Wednesday, 16 September 2020

Chapter 16 // Exercise 8 - Principles & Practice Using C++

In this exercise I am using Visual Studio 2017 and modified versions of the graphics files used throughout the chapters. You can find those versions through the link below.

Chapter 16 // Exercise 8

Provide a currency converter. Read the conversion rates from a file on startup. Enter an amount in an input window and provide a way of selecting currencies to convert to and from (e.g., a pair of menus).

Github: https://github.com/l-paz91/principles-practice/tree/master/Chapter%2016/Exercise%208


I'm not sure how but I did it. It took me a good hour of staring at the documentation and this very helpful post from 2007:
http://www.murga-projects.com/forum/showthread.php?tid=122

My excitement though is not because I created a currency converter but, I enabled the Window class to use a jpg image as a background for the window. 

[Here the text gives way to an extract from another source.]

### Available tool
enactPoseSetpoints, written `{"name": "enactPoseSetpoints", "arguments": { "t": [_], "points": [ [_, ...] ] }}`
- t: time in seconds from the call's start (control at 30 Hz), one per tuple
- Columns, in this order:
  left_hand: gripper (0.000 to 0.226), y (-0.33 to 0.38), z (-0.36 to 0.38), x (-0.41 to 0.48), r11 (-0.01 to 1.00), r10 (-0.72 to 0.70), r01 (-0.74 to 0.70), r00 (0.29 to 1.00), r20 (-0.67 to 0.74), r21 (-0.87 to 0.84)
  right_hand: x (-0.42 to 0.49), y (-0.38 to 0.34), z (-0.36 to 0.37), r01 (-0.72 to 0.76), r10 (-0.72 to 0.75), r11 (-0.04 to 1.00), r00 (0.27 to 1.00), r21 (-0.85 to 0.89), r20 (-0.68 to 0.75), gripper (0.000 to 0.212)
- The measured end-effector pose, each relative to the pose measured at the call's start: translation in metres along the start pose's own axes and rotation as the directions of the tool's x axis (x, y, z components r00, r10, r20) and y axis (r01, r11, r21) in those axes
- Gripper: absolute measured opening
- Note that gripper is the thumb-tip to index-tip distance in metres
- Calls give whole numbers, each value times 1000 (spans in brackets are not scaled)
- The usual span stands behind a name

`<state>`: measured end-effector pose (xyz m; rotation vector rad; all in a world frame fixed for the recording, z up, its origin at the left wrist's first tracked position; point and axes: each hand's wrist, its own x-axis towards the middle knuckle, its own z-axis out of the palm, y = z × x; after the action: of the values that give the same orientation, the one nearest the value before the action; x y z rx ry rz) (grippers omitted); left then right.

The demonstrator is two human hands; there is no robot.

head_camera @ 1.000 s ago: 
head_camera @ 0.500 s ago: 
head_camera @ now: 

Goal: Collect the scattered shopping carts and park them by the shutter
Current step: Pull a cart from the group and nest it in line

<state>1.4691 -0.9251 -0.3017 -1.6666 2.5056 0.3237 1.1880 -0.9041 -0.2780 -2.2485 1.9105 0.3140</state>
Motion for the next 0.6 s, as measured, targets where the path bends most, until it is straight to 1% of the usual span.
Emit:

Chapter 16 Exercise 8 - Principles & Practice Using C++

In all of the previous exercises, you may have noticed that images always draw on top of widgets, no matter what order you draw in. There is a hack however, and that is to create an Fl_Box, give the box an image and then attach the box to your window. Sounds good. The problem though is that we are using Bjarne's helper classes which do not have any functionality to support this so I had to add it.

I basically made a new Widget called FakeBkg that holds an Fl_Image. attach() needs to be overridden as it's pure virtual. In here I assigned a new Fl_Box to the Fl_Widget stored in Widget, gave the widget the image stored in FakeBkg and then assigned the window with my window...I think I might do a separate post on this one.

Anyway, I added a new function to In_box to handle getting floats out of a text box and used a fixed size text file which kind of feels like cheating. I know exactly what line the conversion rates are on and how many characters in so my switch statement is extremely hard coded but efficient. Instead of reading in the text file at the beginning and storing all the different formats (which may or may not get used), it gets the rate from the file when needed.